> **Your assignment**
Somewhere below are a line with "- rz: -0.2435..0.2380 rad" and a later line with "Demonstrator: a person". Output exactly those lines and all lines between them.

Saved entries
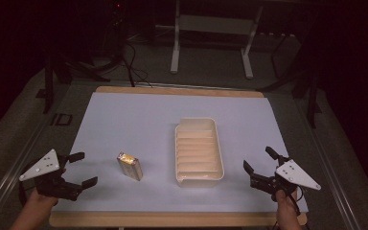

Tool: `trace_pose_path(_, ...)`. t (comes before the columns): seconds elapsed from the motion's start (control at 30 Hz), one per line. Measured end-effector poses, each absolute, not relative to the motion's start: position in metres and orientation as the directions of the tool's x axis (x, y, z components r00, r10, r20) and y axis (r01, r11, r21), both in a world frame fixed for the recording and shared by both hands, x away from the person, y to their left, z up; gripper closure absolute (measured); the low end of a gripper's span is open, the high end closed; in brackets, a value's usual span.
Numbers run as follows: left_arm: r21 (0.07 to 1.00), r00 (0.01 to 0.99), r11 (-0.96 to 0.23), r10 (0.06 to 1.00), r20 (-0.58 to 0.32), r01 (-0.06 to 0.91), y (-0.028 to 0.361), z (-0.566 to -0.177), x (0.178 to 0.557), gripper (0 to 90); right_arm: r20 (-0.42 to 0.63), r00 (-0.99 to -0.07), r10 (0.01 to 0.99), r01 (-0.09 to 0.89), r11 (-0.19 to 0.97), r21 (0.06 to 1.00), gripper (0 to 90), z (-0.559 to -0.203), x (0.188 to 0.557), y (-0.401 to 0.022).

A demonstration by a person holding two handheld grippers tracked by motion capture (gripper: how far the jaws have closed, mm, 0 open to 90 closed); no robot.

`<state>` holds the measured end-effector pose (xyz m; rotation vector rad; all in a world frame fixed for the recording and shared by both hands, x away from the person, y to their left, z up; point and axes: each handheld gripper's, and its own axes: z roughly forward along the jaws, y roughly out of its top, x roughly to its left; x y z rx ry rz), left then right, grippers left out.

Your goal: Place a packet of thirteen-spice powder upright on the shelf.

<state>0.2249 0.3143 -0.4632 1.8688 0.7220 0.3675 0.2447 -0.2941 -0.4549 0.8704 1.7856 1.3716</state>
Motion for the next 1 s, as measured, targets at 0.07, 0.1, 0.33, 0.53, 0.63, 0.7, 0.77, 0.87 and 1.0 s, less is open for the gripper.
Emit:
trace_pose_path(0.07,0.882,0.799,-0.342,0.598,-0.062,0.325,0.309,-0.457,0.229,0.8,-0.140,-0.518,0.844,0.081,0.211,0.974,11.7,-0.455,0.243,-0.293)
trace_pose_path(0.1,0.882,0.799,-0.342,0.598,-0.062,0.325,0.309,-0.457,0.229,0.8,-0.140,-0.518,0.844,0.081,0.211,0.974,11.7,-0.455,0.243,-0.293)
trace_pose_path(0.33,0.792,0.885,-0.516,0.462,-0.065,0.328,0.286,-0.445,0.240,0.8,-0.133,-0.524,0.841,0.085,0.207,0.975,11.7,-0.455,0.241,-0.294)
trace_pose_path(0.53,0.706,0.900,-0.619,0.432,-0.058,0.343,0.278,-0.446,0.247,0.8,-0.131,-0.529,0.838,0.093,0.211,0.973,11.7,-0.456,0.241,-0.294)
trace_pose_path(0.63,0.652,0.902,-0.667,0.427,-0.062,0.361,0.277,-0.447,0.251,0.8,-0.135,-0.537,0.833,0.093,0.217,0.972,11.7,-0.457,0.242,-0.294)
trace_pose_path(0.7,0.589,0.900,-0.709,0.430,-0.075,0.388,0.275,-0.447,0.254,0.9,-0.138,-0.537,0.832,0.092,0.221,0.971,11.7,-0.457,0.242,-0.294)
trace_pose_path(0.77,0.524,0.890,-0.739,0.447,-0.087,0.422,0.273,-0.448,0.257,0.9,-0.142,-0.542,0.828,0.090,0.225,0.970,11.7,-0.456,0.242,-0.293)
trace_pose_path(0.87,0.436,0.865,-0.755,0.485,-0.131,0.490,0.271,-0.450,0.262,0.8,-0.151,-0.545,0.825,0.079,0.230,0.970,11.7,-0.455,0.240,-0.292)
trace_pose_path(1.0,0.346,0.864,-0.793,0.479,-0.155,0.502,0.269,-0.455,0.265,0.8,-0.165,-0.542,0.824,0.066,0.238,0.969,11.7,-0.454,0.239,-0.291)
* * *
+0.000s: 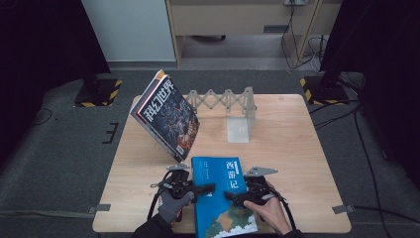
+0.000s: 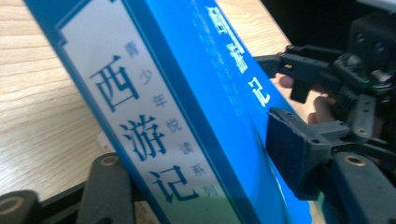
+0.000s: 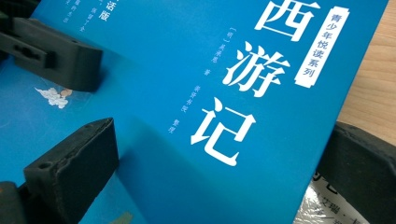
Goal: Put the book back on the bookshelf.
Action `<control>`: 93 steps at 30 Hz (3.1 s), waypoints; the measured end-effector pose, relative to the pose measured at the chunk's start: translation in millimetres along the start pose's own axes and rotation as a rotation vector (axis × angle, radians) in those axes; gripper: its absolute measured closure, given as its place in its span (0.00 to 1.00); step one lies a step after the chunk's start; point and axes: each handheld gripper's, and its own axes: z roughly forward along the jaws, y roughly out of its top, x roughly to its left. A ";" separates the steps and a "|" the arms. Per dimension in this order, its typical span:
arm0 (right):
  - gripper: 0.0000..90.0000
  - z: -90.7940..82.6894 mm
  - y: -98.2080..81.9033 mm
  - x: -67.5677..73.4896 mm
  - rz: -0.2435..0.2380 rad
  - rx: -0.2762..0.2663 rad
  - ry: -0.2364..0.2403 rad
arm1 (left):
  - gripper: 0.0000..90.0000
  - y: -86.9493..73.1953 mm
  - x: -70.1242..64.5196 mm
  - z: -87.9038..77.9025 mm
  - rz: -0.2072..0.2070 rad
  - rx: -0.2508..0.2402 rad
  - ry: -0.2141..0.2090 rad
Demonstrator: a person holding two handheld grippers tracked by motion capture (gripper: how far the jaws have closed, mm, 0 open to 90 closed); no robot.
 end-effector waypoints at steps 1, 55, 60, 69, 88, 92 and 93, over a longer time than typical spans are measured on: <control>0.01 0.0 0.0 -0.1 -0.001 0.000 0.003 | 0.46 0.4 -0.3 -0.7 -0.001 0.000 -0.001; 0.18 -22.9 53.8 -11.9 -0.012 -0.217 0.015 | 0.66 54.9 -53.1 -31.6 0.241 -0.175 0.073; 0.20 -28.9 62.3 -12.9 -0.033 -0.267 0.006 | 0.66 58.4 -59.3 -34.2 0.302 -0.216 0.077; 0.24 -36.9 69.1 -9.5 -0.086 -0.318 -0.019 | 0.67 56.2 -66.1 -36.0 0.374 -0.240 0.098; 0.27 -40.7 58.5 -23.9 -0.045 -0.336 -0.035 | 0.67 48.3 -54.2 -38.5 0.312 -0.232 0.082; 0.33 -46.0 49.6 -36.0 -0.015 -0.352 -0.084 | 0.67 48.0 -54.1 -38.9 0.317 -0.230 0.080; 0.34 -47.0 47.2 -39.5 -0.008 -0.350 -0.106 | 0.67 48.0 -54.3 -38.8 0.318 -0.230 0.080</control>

> **Response**
  - rz: -0.2435..0.2380 rad
  - rx: -0.2762..0.2663 rad
  - ry: -0.2364..0.2403 rad
arm1 (left):
  - gripper: 0.0000..90.0000
  - y: -86.9493..73.1953 mm
  - x: -70.1242..64.5196 mm
  - z: -87.9038..77.9025 mm
  - rz: -0.2072..0.2070 rad
  - rx: -0.2508..0.2402 rad
  - ry: -0.2141..0.2090 rad
Demonstrator: a person holding two handheld grippers tracked by motion capture (gripper: how far the jaws have closed, mm, 0 open to 90 closed); no robot.

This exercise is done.